Omit every picture, and retype the lines that run from the beginning of the data below through the line containing "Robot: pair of", inclusive.

..............................

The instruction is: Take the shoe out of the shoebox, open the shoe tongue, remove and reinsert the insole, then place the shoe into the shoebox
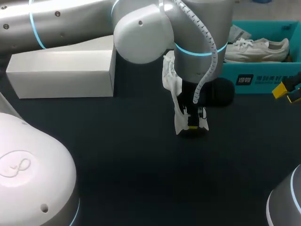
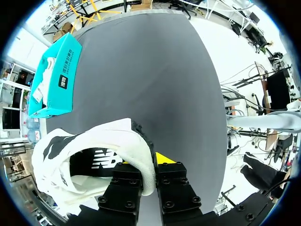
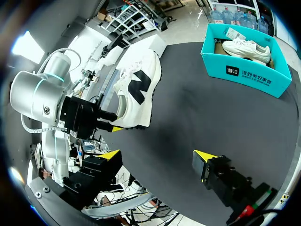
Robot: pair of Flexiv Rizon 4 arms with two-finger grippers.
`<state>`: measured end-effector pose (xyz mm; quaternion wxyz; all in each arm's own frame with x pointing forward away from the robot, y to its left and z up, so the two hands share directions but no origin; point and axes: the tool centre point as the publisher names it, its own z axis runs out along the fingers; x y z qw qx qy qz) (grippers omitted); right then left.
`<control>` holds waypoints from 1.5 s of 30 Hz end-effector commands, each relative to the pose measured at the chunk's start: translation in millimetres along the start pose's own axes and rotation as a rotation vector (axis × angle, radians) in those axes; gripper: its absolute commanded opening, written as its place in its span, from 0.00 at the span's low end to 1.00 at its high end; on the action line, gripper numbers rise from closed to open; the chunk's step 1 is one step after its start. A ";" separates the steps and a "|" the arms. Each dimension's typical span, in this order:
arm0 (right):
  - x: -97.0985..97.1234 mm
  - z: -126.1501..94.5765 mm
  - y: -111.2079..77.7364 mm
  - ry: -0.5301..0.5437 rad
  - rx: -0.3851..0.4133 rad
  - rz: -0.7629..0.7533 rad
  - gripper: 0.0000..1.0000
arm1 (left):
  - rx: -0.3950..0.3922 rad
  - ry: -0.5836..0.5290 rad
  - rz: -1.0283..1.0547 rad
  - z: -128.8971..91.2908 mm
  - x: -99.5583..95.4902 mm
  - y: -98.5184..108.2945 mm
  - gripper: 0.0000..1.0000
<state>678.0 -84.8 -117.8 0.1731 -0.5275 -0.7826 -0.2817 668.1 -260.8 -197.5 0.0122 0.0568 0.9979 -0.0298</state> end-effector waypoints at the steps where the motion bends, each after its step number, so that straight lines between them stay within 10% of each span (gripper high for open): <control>1: -0.5 0.6 1.1 -0.001 0.003 0.001 1.00 | 0.005 -0.001 0.001 -1.2 0.4 2.2 0.00; 7: -0.5 0.6 1.1 -0.001 0.003 0.001 1.00 | 0.005 -0.001 0.001 -1.2 0.4 2.2 0.00; 14: -0.5 0.6 1.1 -0.001 0.003 0.001 1.00 | -0.005 0.000 -0.077 -7.4 -42.0 41.2 0.00; 31: -0.5 0.6 1.1 -0.001 0.003 0.001 1.00 | -0.031 0.075 -0.348 -10.8 -151.5 188.1 0.00; 45: -0.5 0.6 1.1 -0.001 0.003 0.001 1.00 | -0.054 0.087 -0.535 -13.6 -181.6 285.7 0.00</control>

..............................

Expected output:
The instruction is: Take the shoe out of the shoebox, open the shoe tongue, remove and reinsert the insole, then place the shoe into the shoebox
Robot: pair of Flexiv Rizon 4 arms with two-finger grippers.

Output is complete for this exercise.